Wherever the string "Could" shows up in the material below, copy that line.

**The data:**
- - - - -

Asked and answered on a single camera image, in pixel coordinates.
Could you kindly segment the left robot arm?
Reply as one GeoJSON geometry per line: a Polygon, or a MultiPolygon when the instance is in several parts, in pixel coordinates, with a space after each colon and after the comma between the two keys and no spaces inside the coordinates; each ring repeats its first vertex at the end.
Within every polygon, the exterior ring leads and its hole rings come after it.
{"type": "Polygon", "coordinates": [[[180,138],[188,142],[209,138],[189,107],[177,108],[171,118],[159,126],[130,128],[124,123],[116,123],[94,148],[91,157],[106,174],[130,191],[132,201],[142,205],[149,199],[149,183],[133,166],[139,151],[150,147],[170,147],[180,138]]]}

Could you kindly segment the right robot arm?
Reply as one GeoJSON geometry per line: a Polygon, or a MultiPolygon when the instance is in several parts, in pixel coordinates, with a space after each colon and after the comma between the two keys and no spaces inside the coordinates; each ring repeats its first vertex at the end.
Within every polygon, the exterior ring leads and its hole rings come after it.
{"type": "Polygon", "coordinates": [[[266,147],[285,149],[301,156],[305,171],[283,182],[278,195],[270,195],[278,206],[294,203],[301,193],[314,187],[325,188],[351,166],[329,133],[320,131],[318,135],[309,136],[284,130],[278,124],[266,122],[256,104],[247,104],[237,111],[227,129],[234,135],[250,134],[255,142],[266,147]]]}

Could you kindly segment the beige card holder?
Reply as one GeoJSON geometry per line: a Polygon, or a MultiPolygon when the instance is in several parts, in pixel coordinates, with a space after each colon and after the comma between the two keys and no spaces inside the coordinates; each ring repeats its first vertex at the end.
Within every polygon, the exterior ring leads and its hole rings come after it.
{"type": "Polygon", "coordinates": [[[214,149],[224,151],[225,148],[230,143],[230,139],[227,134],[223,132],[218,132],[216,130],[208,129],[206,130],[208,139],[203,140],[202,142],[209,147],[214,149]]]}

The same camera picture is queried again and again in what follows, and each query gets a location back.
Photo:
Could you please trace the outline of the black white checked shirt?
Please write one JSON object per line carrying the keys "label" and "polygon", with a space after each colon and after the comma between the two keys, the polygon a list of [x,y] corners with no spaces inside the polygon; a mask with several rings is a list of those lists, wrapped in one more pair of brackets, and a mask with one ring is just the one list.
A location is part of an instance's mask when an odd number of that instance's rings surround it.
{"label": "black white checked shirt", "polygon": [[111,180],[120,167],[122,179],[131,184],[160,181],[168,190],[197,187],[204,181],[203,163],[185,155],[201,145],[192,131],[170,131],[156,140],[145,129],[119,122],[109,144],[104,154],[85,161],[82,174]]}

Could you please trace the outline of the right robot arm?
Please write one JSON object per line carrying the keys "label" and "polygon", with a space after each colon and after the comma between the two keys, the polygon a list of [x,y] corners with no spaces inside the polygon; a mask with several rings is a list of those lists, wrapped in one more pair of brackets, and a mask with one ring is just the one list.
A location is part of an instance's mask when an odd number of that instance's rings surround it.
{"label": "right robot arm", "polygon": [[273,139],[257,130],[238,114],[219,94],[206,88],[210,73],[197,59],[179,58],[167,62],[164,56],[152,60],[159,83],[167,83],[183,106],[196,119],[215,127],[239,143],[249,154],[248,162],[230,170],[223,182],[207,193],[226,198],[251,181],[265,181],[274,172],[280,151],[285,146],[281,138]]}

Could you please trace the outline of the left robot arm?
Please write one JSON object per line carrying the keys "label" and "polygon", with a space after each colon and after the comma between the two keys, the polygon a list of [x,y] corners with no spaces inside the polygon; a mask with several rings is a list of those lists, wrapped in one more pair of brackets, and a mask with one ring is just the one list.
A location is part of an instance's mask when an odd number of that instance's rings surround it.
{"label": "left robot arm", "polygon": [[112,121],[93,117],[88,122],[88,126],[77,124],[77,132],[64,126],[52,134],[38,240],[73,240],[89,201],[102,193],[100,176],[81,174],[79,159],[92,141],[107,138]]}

- - - - -

**Exercise solution:**
Could you kindly segment the left robot arm?
Could you kindly segment the right robot arm?
Could you kindly segment the beige card holder?
Could you please trace the outline of the black white checked shirt?
Could you please trace the outline of the right robot arm?
Could you please trace the outline of the left robot arm?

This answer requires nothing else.